> **What to work on**
Print exactly the lines that run from the first line of the material to the line containing "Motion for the", both ends included, and skip the pictures.

> **Input data**
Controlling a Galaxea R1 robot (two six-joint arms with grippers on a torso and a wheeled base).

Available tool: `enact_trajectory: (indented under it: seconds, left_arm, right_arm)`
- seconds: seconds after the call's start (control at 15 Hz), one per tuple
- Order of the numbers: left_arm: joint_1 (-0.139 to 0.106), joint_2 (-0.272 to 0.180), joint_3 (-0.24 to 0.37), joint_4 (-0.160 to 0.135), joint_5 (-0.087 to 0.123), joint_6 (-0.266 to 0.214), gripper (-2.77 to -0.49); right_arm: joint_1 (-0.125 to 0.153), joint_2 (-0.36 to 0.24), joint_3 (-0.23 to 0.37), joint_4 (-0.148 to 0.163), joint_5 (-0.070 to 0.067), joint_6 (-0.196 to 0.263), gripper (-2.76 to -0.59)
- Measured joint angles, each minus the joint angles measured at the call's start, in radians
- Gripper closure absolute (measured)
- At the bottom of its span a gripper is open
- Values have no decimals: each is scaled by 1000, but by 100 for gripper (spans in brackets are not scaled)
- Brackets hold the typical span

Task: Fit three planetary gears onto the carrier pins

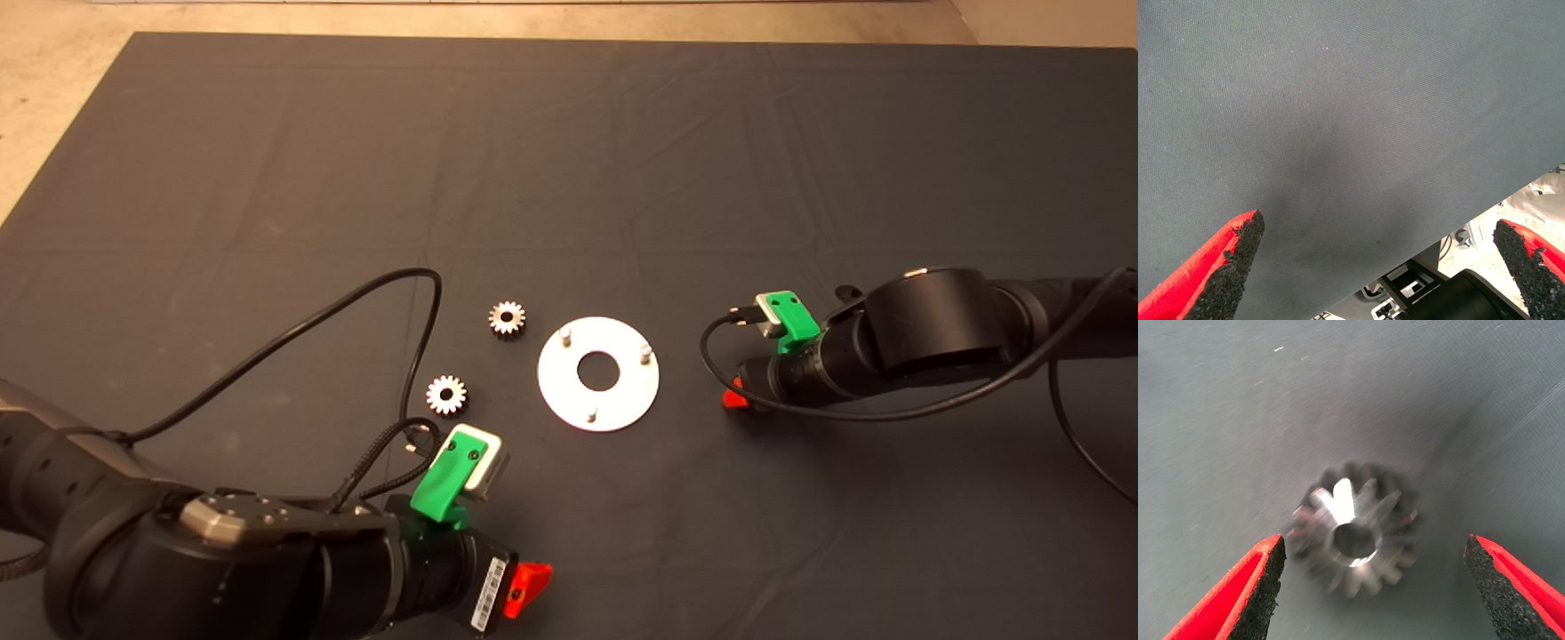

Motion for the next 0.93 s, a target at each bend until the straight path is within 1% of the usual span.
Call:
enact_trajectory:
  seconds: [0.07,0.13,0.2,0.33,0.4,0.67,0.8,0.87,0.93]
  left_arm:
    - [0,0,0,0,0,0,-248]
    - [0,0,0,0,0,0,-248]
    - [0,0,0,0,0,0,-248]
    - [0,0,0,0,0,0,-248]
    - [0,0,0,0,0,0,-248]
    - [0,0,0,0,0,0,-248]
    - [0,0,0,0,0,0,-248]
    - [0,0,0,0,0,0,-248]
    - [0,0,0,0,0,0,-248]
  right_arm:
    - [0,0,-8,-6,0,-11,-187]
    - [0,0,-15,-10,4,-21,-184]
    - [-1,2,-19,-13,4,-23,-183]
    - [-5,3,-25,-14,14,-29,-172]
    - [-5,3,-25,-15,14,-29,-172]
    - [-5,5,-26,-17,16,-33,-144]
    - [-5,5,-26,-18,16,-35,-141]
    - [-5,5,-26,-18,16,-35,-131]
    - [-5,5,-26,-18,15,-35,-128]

> **Written answer**
Controlling a Galaxea R1 robot (two six-joint arms with grippers on a torso and a wheeled base).

Available tool: `enact_trajectory: (indented under it: seconds, left_arm, right_arm)`
- seconds: seconds after the call's start (control at 15 Hz), one per tuple
- Order of the numbers: left_arm: joint_1 (-0.139 to 0.106), joint_2 (-0.272 to 0.180), joint_3 (-0.24 to 0.37), joint_4 (-0.160 to 0.135), joint_5 (-0.087 to 0.123), joint_6 (-0.266 to 0.214), gripper (-2.77 to -0.49); right_arm: joint_1 (-0.125 to 0.153), joint_2 (-0.36 to 0.24), joint_3 (-0.23 to 0.37), joint_4 (-0.148 to 0.163), joint_5 (-0.070 to 0.067), joint_6 (-0.196 to 0.263), gripper (-2.76 to -0.59)
- Measured joint angles, each minus the joint angles measured at the call's start, in radians
- Gripper closure absolute (measured)
- At the bottom of its span a gripper is open
- Values have no decimals: each is scaled by 1000, but by 100 for gripper (spans in brackets are not scaled)
- Brackets hold the typical span

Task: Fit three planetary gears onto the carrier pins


Motion for the next 0.93 s, a target at each bend until the straight path is within 1% of the usual span.

The work on this exercise is finished.